Comment 15 for bug 1931063

Revision history for this message
Paride Legovini (paride) wrote :

Hi @lamm, I managed to reproduce the "fork() system call" failure you described. For some reason my /tmp/node* directories do not get automatically created/populated, despite testconfig.sh.example saying that "they will be created". However by manually populating them with the required test files I got the save error message as yours.

Here is my take on it:

1. You are right saying that libfabric is involved. That error message has been introduced in this libfabric commit:

  https://github.com/ofiwg/libfabric/commit/b40ce3531dcfc79f3356e2c01701058a8e2ef4f4

AIUI that commit disabled the default usage of a fork-safety mode, as it affected performance and was imperfect in any case.
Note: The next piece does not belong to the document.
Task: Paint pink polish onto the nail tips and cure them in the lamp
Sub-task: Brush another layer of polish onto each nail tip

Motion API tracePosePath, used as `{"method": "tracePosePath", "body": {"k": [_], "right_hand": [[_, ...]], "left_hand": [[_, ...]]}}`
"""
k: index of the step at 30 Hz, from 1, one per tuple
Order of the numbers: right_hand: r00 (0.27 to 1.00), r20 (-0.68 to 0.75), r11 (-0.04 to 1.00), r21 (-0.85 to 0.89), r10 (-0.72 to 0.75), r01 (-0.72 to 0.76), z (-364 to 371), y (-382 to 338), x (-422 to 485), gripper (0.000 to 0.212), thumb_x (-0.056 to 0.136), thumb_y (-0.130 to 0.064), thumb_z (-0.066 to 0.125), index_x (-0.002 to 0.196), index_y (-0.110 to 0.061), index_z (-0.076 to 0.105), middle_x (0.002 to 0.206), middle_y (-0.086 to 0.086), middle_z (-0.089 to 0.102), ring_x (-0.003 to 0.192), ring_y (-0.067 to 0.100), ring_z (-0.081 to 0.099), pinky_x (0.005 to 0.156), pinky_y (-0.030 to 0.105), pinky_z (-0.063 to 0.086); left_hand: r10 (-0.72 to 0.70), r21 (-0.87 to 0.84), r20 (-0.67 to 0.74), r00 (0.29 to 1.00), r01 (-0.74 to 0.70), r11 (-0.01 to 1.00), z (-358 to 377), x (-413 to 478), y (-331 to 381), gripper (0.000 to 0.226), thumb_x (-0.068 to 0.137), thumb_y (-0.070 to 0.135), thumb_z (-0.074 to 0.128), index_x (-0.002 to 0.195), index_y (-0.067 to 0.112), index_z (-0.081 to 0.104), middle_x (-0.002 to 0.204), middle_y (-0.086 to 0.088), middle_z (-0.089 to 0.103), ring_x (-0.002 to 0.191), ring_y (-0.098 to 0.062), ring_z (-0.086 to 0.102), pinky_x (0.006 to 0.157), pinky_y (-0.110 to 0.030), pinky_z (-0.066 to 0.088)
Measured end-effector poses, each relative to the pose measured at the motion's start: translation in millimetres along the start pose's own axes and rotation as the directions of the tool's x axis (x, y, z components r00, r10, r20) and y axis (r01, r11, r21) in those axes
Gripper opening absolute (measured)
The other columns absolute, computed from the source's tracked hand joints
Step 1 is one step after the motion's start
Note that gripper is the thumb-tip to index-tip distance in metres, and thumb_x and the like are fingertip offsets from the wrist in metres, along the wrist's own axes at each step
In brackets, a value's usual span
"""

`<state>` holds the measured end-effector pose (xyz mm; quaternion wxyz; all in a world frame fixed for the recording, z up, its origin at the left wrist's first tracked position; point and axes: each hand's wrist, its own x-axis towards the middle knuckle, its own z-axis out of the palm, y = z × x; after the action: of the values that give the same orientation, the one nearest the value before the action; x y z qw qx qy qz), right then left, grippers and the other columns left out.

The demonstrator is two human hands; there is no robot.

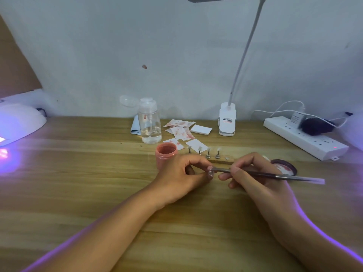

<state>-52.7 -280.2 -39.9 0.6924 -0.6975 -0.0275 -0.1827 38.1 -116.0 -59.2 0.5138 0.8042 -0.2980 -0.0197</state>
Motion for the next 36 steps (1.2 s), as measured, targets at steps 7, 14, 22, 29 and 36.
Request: {"method": "tracePosePath", "body": {"k": [7,14,22,29,36], "right_hand": [[0.999,-0.038,1.000,-0.005,0.001,-0.001,-1,1,0,0.007,0.089,0.002,0.059,0.083,0.005,0.056,0.071,0.015,0.071,0.063,0.013,0.063,0.063,0.022,0.053],[0.999,-0.032,0.998,-0.063,-0.030,0.028,-1,2,-1,0.008,0.089,0.002,0.058,0.082,-0.001,0.058,0.068,0.012,0.070,0.060,0.011,0.060,0.060,0.021,0.050],[0.931,0.079,0.896,-0.254,-0.357,0.365,11,-10,-9,0.008,0.085,-0.019,0.067,0.089,-0.015,0.061,0.076,-0.002,0.068,0.071,0.019,0.063,0.065,0.029,0.052],[0.978,0.184,0.969,-0.205,-0.100,0.138,41,-30,27,0.007,0.090,-0.015,0.059,0.091,-0.022,0.059,0.073,0.002,0.073,0.060,0.004,0.062,0.056,0.023,0.050],[0.978,0.194,0.723,-0.666,-0.072,0.185,82,-28,75,0.020,0.081,-0.028,0.069,0.062,-0.031,0.060,0.051,-0.014,0.061,0.058,0.003,0.057,0.057,0.022,0.037]], "left_hand": [[0.021,-0.023,0.000,1.000,-0.021,1.000,0,0,-2,0.016,0.086,0.018,0.075,0.085,0.033,0.073,0.072,0.027,0.065,0.050,0.003,0.039,0.049,-0.010,0.029],[0.029,-0.019,-0.001,1.000,-0.029,0.999,-1,-1,0,0.015,0.087,0.019,0.073,0.083,0.033,0.072,0.063,0.029,0.061,0.048,0.002,0.038,0.047,-0.008,0.027],[0.029,0.017,-0.032,0.999,-0.029,0.999,-3,-1,0,0.015,0.085,0.016,0.076,0.085,0.030,0.075,0.076,0.027,0.069,0.049,0.004,0.042,0.051,-0.008,0.029],[0.052,0.130,-0.008,0.999,-0.050,0.990,-4,-3,4,0.026,0.084,0.016,0.071,0.075,0.039,0.064,0.063,0.031,0.059,0.058,0.008,0.051,0.055,-0.009,0.033],[0.082,0.201,-0.065,0.995,-0.067,0.977,3,-1,0,0.037,0.082,0.020,0.076,0.062,0.042,0.053,0.059,0.036,0.057,0.057,0.013,0.053,0.053,-0.004,0.030]]}}
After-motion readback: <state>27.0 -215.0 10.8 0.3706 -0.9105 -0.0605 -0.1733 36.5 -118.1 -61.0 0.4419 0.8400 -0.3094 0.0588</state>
The suggestion is to force a (different/better?) fork-safe mode by setting RDMAV_FORK_SAFE=1.

2. Apparently rpmem_fip/TEST0 has fork() calls, and thus triggers the warning and abort() implemented in that b40ce35 commit. Setting RDMAV_FORK_SAFE=1, i.e. setting the following in testconfig.sh:

NODE_ENV[0]="PMEM_IS_PMEM_FORCE=1 RDMAV_FORK_SAFE=1"

(and similar for the other NODEs) makes rpmem_fip/TEST0 pass for me. So this is probably not a bug in libfabric and strictly speaking not a bug in pmdk, but the pmdk tests may need to be updated to work by default with the newer versions of libfabric. It may be worth filing an upstream pmdk bug.

3. Commit b40ce35 was first released in libfabric 1.11.0, which was first released in Hirsute. This is consistent with the fact that you were not seeing that failure in the pre-Hirsute Ubuntu releases. It is worth checking which version of libfabric is in the other distros you tested. If it's < 1.11.0 then it's all consistent.

4. If we agree we don't have a regression in pmdk here, let's go back to the issue with RPMEM_RAW_BUFF_SIZE and LANE_ALIGN_SIZE. That issue should be fixed in the test packages in my PPA (https://launchpad.net/~paride/+archive/ubuntu/pmdk-lp1931063). By setting RDMAV_FORK_SAFE=1 you should be able to verify, so we can proceed with the SRU for Hirsute.

Let me know WDYT, and thanls again for the feedback and testing.